Floral Glove Needlecase - progress

It became clear as I was working on the medallions that I was having more trouble with this than I had with the silk work or couching the Elizabethan Twist, so I thought I would give a sort of “interim report”.

The medallions are outlined with three couched rows of slightly stretched purl purl or lizardine, one of which is wrapped with silk. That in itself was fairly hair-raising (it sounds so simple, but believe me, it isn’t!), and yes, I know that the outlines aren’t perfect and you can see the joins, but they did get neater. The man who said “The more I practice the better I get” was onto something!

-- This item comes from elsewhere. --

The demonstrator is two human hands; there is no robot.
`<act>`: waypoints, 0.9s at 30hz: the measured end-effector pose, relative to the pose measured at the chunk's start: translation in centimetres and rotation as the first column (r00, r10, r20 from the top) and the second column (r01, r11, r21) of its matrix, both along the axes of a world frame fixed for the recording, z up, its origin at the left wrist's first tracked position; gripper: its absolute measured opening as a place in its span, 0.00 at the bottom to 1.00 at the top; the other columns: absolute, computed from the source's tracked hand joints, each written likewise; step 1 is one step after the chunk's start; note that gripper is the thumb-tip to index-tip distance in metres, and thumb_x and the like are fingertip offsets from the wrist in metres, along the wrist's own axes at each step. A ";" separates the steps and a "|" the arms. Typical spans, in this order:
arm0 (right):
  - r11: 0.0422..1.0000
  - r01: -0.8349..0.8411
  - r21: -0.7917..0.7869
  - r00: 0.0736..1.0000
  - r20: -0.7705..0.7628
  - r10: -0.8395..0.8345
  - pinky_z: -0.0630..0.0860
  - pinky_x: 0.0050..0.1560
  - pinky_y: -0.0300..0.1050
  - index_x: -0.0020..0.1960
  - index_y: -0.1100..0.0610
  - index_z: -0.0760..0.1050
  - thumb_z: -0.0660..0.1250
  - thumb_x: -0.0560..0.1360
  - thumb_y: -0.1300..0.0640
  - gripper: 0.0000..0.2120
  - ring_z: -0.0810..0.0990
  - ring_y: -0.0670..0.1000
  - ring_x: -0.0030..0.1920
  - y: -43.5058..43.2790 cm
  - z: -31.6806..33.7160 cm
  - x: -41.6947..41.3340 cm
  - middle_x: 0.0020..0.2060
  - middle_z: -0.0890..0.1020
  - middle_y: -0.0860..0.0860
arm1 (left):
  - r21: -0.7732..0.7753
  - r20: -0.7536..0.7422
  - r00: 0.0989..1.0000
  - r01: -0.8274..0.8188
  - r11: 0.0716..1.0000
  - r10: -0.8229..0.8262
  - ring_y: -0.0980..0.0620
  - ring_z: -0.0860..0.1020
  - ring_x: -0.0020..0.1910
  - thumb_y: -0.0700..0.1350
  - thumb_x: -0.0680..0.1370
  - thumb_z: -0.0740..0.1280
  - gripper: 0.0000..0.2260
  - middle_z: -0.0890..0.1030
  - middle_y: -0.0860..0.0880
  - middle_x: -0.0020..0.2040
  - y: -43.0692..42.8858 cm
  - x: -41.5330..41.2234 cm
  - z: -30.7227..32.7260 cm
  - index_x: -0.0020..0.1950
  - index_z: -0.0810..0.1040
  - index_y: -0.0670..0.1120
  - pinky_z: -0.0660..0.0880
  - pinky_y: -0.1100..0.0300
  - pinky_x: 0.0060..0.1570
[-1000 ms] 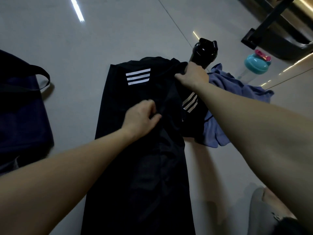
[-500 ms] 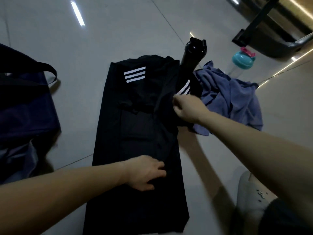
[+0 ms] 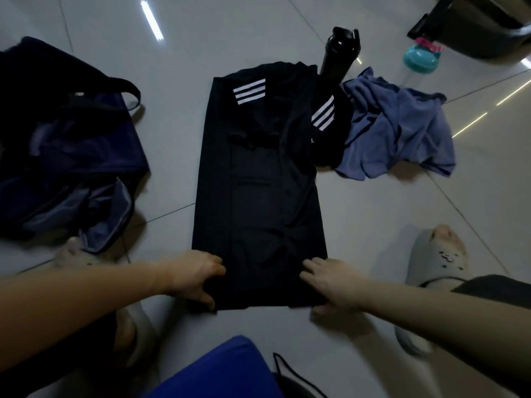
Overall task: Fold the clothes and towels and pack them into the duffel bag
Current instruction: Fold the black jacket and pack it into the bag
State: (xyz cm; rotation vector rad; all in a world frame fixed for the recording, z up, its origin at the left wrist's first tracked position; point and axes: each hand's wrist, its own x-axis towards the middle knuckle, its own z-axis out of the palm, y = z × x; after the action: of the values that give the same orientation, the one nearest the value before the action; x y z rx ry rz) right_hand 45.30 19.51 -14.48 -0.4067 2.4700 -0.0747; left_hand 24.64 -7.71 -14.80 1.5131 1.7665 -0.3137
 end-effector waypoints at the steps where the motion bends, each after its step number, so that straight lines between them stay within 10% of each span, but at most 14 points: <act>1: 1.000 -0.012 0.025 1.000 -0.024 0.012 0.74 0.52 0.55 0.64 0.58 0.69 0.69 0.75 0.40 0.28 0.73 0.60 0.56 -0.4 -0.2 0.6 0.59 0.72 0.58 | 0.003 -0.026 1.000 0.008 1.000 -0.008 0.52 0.75 0.56 0.69 0.72 0.69 0.31 0.74 0.53 0.60 -0.5 0.6 -0.1 0.67 0.73 0.52 0.76 0.57 0.57; 15: 0.998 0.007 0.058 0.984 -0.177 0.004 0.73 0.26 0.47 0.43 0.55 0.78 0.77 0.64 0.60 0.11 0.77 0.53 0.32 -1.9 -1.6 0.4 0.37 0.78 0.52 | 0.056 -0.172 0.983 0.079 0.995 -0.069 0.47 0.76 0.60 0.48 0.80 0.65 0.16 0.77 0.46 0.62 -0.5 2.5 -0.3 0.67 0.74 0.45 0.75 0.53 0.61; 19: 0.924 0.368 -0.100 0.929 0.066 -0.363 0.77 0.57 0.53 0.59 0.59 0.79 0.65 0.74 0.65 0.15 0.80 0.59 0.57 -0.9 0.1 -2.3 0.56 0.82 0.57 | -0.041 0.033 0.933 -0.357 0.933 0.358 0.53 0.80 0.48 0.48 0.77 0.68 0.09 0.82 0.50 0.51 1.8 0.9 0.8 0.57 0.81 0.49 0.80 0.57 0.50; 23: 0.829 0.528 -0.183 0.839 0.262 -0.476 0.74 0.43 0.51 0.42 0.54 0.75 0.61 0.71 0.66 0.08 0.79 0.57 0.43 0.9 1.7 -3.8 0.40 0.80 0.53 | -0.173 0.187 0.760 -0.599 0.782 0.623 0.55 0.78 0.37 0.38 0.76 0.65 0.06 0.80 0.50 0.42 3.3 -1.4 2.8 0.48 0.80 0.47 0.73 0.65 0.34; 27: 0.814 0.536 -0.223 0.838 0.259 -0.481 0.73 0.46 0.51 0.48 0.59 0.74 0.57 0.78 0.60 0.07 0.77 0.59 0.44 0.7 2.5 -3.0 0.43 0.78 0.56 | -0.238 0.189 0.696 -0.652 0.720 0.693 0.50 0.79 0.56 0.37 0.79 0.59 0.16 0.81 0.47 0.58 2.8 -1.3 2.6 0.62 0.81 0.44 0.75 0.59 0.57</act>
State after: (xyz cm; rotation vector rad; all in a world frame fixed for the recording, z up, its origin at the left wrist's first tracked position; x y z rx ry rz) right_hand 42.33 20.22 -11.96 0.1614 2.3103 -0.6739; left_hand 23.31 -4.89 -12.20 0.6615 1.8881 0.1312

The tendrils are slightly stretched lizardine again – stretched by a different amount, just to make sure we paid attention! Then the silk of the motifs is covered with couched lengths of purl, like the calyxes of the carnations.  It is surprisingly difficult to cut this stuff accurately – the instructions say to use an old pair of embroidery scissors, which I did, but I find myself wondering whether a sharp craft knife would do the job better. Certainly there would be less chance of crushing the thread. Purl is very fine wire, wound spirally around a former, and when the scissors crush it, the ends are bent out of shape and catch on the thread as you try to thread it through. Since purl is attached by threading it like a bead, this isn’t ideal; even waxing the thread only helps some of the time.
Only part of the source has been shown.